Task directions:
The lines that make up this material should each be returned exactly.

Segment Open

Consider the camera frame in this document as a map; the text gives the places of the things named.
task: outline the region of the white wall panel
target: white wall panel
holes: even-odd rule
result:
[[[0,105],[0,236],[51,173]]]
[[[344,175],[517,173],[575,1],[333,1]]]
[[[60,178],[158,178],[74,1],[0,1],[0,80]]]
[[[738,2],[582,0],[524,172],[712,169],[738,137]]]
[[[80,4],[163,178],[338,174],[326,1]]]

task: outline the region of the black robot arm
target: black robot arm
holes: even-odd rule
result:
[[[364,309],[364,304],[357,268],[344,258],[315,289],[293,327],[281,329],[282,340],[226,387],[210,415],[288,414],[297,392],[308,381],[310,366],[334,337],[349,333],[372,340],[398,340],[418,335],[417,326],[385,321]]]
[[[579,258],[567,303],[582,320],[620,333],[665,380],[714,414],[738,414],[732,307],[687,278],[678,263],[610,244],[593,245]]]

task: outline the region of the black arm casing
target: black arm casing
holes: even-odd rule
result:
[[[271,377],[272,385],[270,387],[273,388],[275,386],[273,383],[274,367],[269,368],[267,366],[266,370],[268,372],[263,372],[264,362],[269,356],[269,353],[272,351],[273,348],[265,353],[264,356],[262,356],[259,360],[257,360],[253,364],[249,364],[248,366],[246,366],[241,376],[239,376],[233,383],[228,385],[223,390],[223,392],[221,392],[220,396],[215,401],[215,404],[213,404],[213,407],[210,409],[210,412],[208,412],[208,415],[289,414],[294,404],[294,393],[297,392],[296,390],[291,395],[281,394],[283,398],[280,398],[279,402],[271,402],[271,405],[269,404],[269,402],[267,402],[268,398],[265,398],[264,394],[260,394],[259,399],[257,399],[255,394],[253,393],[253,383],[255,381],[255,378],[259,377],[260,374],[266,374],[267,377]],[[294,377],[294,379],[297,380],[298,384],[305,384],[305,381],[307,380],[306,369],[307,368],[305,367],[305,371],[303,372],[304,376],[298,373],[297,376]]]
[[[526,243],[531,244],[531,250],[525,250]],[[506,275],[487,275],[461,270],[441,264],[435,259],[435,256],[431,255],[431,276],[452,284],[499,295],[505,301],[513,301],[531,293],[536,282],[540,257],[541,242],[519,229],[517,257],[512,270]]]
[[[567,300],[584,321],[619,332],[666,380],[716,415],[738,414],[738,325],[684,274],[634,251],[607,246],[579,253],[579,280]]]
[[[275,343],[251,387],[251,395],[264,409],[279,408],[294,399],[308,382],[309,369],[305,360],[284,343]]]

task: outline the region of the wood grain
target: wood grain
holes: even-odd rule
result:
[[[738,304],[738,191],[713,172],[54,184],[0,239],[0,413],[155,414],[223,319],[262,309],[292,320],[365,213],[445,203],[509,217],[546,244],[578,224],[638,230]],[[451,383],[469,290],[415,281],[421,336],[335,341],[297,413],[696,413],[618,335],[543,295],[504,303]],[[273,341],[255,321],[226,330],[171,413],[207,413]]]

Segment Closed

Result:
Consider the camera frame in this document as a map; the text gives the places of the things named.
task: outline the region of the white wall panel
target: white wall panel
holes: even-odd rule
result:
[[[0,105],[0,236],[51,173]]]
[[[344,175],[517,173],[575,1],[333,1]]]
[[[60,178],[158,178],[74,1],[0,1],[0,80]]]
[[[738,2],[582,0],[524,172],[712,169],[738,137]]]
[[[80,4],[163,178],[338,174],[326,1]]]

task: outline the region of the black robot arm
target: black robot arm
holes: even-odd rule
result:
[[[364,309],[364,304],[357,268],[344,258],[315,289],[293,327],[281,329],[282,340],[226,387],[210,415],[288,414],[297,392],[308,381],[310,366],[334,337],[349,333],[372,340],[398,340],[418,335],[417,326],[385,321]]]
[[[579,258],[567,303],[582,320],[620,333],[665,380],[714,414],[738,414],[732,307],[687,278],[678,263],[610,244],[593,245]]]

task: outline the region of the black arm casing
target: black arm casing
holes: even-odd rule
result:
[[[271,377],[272,385],[270,387],[273,388],[275,386],[273,383],[274,367],[269,368],[267,366],[266,370],[268,372],[263,372],[264,362],[269,356],[269,353],[272,351],[273,348],[265,353],[264,356],[262,356],[259,360],[257,360],[253,364],[249,364],[248,366],[246,366],[241,376],[239,376],[233,383],[228,385],[223,390],[223,392],[221,392],[220,396],[215,401],[215,404],[213,404],[213,407],[210,409],[210,412],[208,412],[208,415],[289,414],[294,404],[294,393],[297,392],[296,390],[291,395],[281,394],[283,398],[280,398],[279,402],[271,402],[271,405],[269,404],[269,402],[267,402],[268,398],[265,398],[264,394],[260,394],[259,399],[257,399],[255,394],[253,393],[253,383],[255,381],[255,378],[259,377],[260,374],[266,374],[267,377]],[[294,377],[294,379],[297,380],[298,384],[305,384],[305,381],[307,380],[306,369],[307,368],[305,367],[305,371],[303,372],[304,376],[298,373],[297,376]]]
[[[526,243],[531,244],[531,250],[525,250]],[[506,275],[487,275],[461,270],[441,264],[435,259],[435,256],[431,255],[431,276],[452,284],[499,295],[505,301],[513,301],[531,293],[536,282],[540,257],[541,242],[519,229],[517,257],[512,270]]]
[[[567,300],[584,321],[619,332],[666,380],[716,415],[738,414],[738,325],[684,274],[634,251],[607,246],[579,253],[579,280]]]
[[[275,343],[251,387],[251,395],[264,409],[279,408],[294,399],[308,382],[309,369],[305,360],[284,343]]]

task: outline the region of the wood grain
target: wood grain
holes: even-odd rule
result:
[[[738,304],[738,191],[713,172],[54,184],[0,239],[0,413],[155,414],[223,319],[262,309],[292,320],[365,213],[445,203],[509,217],[546,244],[578,224],[638,230]],[[451,383],[469,290],[415,281],[421,336],[335,341],[297,413],[696,413],[618,335],[543,295],[504,303]],[[273,341],[255,321],[226,330],[171,413],[207,413]]]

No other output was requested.